___ Recorded information

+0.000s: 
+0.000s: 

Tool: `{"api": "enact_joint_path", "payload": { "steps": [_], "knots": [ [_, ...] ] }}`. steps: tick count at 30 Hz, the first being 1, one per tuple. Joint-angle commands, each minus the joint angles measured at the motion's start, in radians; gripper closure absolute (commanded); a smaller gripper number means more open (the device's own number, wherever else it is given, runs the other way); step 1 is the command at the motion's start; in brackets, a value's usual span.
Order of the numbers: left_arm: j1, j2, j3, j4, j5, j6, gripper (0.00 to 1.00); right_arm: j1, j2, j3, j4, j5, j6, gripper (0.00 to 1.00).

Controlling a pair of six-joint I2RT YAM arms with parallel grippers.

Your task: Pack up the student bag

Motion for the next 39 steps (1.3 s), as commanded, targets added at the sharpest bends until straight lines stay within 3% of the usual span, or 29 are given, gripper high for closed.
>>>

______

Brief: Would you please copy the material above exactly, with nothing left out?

Written response:
+0.000s: 
+0.000s: 

Tool: `{"api": "enact_joint_path", "payload": { "steps": [_], "knots": [ [_, ...] ] }}`. steps: tick count at 30 Hz, the first being 1, one per tuple. Joint-angle commands, each minus the joint angles measured at the motion's start, in radians; gripper closure absolute (commanded); a smaller gripper number means more open (the device's own number, wherever else it is given, runs the other way); step 1 is the command at the motion's start; in brackets, a value's usual span.
Order of the numbers: left_arm: j1, j2, j3, j4, j5, j6, gripper (0.00 to 1.00); right_arm: j1, j2, j3, j4, j5, j6, gripper (0.00 to 1.00).

Controlling a pair of six-joint I2RT YAM arms with parallel grippers.

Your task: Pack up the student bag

Motion for the next 39 steps (1.3 s), as commanded, targets added at the sharpest bends until straight lines stay within 3% of the usual span, or 29 are given, gripper high for closed.
>>>

Nothing else is required to complete this exercise.